## WORK INSTRUCTION
Count the lines below that include the word "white", then give that number and no other words.

## GIVEN RECORDS
************

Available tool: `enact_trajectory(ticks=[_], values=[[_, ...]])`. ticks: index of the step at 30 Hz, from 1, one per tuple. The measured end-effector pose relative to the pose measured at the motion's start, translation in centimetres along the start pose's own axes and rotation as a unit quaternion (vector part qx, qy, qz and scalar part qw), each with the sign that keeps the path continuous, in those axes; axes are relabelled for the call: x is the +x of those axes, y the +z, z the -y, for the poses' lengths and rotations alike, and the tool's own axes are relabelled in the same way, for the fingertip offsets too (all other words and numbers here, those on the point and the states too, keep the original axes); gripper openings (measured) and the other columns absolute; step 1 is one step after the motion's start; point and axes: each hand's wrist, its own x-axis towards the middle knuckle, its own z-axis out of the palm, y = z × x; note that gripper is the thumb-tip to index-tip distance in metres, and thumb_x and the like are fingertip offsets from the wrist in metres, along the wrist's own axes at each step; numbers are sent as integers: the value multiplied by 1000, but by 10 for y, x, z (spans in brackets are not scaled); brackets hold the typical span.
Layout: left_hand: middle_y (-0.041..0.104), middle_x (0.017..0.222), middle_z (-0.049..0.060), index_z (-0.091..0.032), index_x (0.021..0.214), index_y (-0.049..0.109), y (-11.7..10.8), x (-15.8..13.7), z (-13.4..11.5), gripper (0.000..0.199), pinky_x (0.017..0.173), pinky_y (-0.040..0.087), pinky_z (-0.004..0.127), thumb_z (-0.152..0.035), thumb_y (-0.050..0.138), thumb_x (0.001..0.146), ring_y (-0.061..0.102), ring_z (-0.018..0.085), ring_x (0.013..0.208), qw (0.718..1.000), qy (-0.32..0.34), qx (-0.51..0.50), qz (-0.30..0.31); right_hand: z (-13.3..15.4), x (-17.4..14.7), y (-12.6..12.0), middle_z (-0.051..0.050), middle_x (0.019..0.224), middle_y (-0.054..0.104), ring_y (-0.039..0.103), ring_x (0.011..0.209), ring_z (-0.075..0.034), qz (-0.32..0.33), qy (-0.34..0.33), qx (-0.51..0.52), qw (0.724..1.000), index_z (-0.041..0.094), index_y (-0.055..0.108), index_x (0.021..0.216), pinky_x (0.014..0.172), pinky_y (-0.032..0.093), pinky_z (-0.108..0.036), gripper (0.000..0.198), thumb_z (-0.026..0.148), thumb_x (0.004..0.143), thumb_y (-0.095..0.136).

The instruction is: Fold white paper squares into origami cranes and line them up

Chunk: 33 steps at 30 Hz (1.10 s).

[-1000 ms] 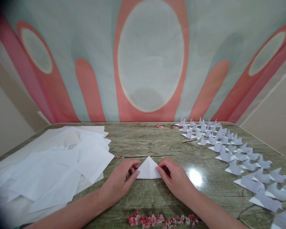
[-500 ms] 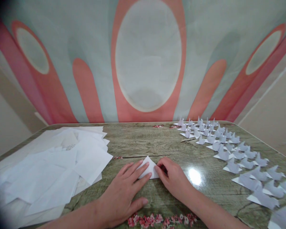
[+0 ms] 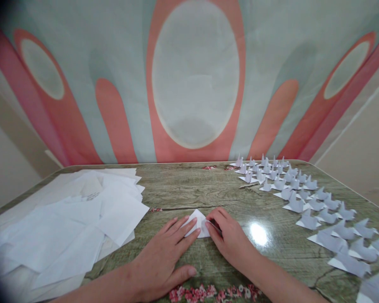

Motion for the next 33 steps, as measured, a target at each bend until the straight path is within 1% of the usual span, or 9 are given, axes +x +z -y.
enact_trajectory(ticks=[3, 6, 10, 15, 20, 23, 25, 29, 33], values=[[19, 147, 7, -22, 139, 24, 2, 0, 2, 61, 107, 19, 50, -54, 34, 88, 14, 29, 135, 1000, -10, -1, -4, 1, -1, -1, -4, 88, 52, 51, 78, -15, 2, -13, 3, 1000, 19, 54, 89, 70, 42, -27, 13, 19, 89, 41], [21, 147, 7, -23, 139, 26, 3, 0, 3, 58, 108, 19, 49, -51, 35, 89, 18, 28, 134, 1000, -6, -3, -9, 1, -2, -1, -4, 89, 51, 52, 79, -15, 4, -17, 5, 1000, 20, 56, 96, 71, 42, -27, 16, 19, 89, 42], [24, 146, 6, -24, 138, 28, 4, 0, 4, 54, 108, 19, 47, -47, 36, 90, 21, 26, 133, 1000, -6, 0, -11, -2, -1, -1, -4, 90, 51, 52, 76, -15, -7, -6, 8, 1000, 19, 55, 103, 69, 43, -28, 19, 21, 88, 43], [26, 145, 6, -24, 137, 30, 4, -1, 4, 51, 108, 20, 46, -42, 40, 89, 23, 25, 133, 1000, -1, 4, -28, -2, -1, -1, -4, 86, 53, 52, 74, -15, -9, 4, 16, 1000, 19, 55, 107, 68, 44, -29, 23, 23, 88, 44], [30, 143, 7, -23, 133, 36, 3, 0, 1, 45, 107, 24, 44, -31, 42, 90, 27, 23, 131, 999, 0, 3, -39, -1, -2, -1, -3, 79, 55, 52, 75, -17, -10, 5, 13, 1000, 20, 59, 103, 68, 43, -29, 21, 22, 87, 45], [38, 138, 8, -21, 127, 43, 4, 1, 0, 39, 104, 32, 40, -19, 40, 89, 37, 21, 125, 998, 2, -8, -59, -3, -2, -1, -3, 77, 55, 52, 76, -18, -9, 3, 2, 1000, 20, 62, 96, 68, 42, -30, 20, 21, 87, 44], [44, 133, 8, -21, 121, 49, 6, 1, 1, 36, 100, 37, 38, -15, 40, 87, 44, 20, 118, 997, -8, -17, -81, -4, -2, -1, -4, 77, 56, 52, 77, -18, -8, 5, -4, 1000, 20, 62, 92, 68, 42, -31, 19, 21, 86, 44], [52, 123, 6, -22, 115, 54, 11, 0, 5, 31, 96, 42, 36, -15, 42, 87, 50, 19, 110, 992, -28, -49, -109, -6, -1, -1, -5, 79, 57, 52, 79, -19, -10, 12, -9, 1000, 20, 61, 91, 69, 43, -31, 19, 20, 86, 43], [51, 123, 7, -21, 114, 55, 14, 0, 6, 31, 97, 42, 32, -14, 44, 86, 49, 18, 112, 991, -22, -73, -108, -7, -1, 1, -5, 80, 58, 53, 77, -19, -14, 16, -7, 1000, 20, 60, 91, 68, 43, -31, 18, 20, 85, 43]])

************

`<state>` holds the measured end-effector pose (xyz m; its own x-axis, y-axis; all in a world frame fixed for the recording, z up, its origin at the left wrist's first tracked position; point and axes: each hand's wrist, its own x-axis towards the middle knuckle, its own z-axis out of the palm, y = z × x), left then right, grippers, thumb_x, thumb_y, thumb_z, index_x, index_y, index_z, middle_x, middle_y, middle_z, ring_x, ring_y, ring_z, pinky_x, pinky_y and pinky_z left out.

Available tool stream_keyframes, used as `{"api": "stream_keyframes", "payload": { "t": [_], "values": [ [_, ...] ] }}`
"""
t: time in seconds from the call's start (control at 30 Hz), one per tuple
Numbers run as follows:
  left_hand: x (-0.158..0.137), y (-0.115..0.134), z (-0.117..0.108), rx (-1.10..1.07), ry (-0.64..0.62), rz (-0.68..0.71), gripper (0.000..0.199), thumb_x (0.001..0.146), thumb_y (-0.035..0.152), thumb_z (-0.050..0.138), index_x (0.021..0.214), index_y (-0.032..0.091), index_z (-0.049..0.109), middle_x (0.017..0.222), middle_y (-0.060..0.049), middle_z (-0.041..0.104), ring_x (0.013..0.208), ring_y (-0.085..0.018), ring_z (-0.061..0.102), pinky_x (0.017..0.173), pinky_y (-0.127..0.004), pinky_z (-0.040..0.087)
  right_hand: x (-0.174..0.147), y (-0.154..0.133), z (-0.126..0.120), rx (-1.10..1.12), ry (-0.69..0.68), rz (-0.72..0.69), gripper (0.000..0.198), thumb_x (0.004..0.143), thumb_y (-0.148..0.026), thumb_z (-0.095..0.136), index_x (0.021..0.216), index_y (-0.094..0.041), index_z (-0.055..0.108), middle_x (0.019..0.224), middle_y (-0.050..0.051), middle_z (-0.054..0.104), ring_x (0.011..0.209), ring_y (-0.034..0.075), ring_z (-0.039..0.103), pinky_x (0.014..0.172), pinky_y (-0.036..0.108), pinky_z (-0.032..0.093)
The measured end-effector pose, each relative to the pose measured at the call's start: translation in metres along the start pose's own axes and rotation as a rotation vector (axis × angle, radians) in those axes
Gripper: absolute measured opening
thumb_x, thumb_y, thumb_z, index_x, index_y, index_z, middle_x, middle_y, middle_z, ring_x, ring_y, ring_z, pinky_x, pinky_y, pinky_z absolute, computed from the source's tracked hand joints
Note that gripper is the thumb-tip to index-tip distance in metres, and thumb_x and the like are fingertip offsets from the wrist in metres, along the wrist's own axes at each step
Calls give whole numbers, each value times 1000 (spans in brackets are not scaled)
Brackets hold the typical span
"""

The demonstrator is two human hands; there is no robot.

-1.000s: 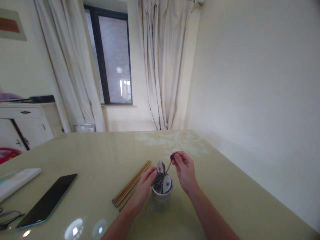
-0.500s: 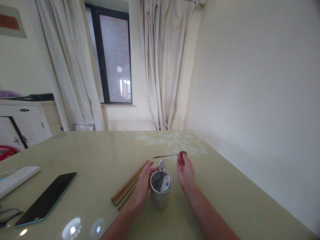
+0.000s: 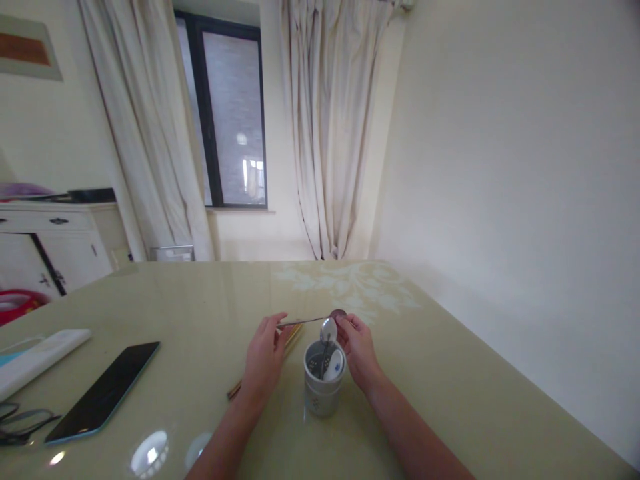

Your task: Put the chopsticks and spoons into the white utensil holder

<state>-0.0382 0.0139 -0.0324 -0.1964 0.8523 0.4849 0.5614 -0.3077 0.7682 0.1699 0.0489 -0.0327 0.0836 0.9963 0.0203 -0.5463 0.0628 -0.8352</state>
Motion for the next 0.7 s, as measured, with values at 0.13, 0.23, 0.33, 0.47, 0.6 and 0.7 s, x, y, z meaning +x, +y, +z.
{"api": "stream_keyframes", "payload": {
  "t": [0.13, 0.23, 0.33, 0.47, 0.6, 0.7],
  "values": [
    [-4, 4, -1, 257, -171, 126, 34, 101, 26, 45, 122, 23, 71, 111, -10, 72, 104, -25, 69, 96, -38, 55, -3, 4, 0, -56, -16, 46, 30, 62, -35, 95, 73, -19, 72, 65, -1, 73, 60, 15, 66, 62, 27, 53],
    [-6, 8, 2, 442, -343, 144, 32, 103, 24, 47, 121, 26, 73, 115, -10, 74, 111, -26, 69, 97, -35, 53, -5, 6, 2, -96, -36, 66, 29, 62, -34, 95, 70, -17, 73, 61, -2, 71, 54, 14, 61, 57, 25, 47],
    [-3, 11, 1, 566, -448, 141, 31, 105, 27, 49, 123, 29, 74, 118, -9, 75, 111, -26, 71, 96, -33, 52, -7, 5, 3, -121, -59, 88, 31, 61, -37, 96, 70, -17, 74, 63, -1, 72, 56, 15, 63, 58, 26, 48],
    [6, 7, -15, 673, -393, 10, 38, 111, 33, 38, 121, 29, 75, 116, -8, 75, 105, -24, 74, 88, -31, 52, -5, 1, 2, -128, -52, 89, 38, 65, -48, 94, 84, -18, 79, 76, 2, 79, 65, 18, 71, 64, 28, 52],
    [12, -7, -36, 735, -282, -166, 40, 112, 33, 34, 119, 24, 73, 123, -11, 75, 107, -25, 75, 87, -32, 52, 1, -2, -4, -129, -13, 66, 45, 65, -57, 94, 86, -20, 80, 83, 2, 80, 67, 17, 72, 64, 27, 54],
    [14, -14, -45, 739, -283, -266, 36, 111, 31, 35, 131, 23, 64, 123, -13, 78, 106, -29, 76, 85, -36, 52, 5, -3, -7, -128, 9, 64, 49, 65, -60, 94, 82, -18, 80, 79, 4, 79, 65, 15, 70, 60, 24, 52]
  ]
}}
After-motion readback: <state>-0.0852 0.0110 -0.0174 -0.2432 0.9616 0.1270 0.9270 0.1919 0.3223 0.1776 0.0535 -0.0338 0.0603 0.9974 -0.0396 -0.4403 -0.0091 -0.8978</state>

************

## TASK RESPONSE
2